La felicità non è un mero sentimento senza conseguenze, ma un fondamentale modo di essere che definisce la qualità di ogni momento della nostra vita. Per l’autore, questa parola ha un significato molto concreto. Per felicità, lui intende un profondo senso di prosperità che emerge da una mente eccezionalmente sana. Non si tratta di una sensazione di piacere, di un’emozione volatile, di uno stato d’animo passeggero, bensì di un modo di essere ottimale.
La felicità è anche un modo per interpretare il mondo, nella misura in cui, per quanto sia difficile cambiare il mondo, è sempre possibile cambiare il modo in cui noi lo vediamo. Cambiare il modo in cui vediamo il mondo non significa essere ingenuamente ottimisti o ignorare la sofferenza. Si tratta piuttosto della capacità di eliminare le tossine mentali, come l’odio e l’ossessione, che sono dei veri veleni. Si tratta di imparare a mettere ogni cosa in prospettiva, riducendo il divario che esiste tra apparenza e realtà. Nel Buddismo, la “realtà” è ciò che descrive la vera natura delle cose, non modificate da costrutti mentali. È proprio il fatto che percezioni e realtà non corrispondono a crearci sofferenza.
Più o meno consapevolmente, tutti aneliamo a una maggiore felicità e a una minore sofferenza. Ci impegniamo spesso a coltivare emozioni di amore, amicizia, protezione, arricchimento, ma è la felicità l’obiettivo ultimo: come diceva Aristotele, è l’unico obiettivo che perseguiamo per se stesso e non come mezzo per ottenere qualcos’altro.
Il problema sta nei frequenti errori che compiamo nell’identificare i modi per raggiungere tale felicità. Il lessico buddista la chiama “ignoranza”: l’incapacità di riconoscere la vera natura delle cose e la legge di causa-effetto che governa felicità e sofferenza. C’è, ad esempio, chi crede di poter essere felice prevaricando sugli altri e dimostrando di essere il migliore, ma arroganza e malevolenza non possono mai essere mezzi per raggiungere una genuina felicità.
L’unico modo per dissipare questa ignoranza è tramite l’onestà e una sincera introspezione. Ciò avviene in due modi. Il primo è l’analisi, cioè una candida e sistematica valutazione di ogni aspetto della nostra sofferenza, cercando di capire quali pensieri, parole e azioni ci provocano dolore. Il secondo è la contemplazione, cioè la capacità di elevarci al di sopra dei nostri pensieri e guardarci da fuori, con l’obiettivo di definire la qualità delle nostre più profonde aspirazioni che ci portano alla felicità.

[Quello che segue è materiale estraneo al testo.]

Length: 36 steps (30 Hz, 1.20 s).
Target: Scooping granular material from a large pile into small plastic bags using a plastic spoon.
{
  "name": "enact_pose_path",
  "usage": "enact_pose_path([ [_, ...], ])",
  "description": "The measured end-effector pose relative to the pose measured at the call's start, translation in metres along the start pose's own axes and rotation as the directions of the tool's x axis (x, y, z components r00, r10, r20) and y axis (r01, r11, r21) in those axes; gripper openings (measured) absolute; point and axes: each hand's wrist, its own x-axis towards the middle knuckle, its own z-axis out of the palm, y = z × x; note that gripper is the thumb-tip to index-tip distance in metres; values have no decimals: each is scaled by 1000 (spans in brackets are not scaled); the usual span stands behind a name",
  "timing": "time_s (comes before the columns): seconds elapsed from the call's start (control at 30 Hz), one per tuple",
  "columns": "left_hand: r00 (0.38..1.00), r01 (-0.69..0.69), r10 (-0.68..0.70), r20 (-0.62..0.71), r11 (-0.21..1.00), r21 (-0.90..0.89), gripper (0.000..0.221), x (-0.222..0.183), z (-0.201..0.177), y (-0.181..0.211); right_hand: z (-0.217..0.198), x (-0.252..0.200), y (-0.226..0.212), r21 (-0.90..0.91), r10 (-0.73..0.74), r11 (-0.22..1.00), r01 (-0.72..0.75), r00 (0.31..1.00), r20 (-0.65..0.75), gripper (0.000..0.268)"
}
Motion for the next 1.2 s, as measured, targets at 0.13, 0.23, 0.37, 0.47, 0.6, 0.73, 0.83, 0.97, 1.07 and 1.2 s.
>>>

Non possiamo illuderci del fatto che la felicità arrivi solo quando riusciamo a soddisfare tutti i nostri desideri. Se anche, idealmente, riuscissimo a farlo, ciò non porterebbe alla felicità, bensì alla creazione di nuovi desideri, in un circolo senza fine. Ciò che ci rende davvero felici, piuttosto, è l’atto di coltivare pace e saggezza nella nostra vita.
Allo stesso modo, la felicità per se stessi non può esistere se non si prova felicità per gli altri. Siamo felici quando rendiamo felici le altre persone. Possiamo quindi dire che l’obiettivo della vita è un profondo stato di benessere e saggezza in ogni momento, accompagnato da un amore verso tutti gli esseri del mondo.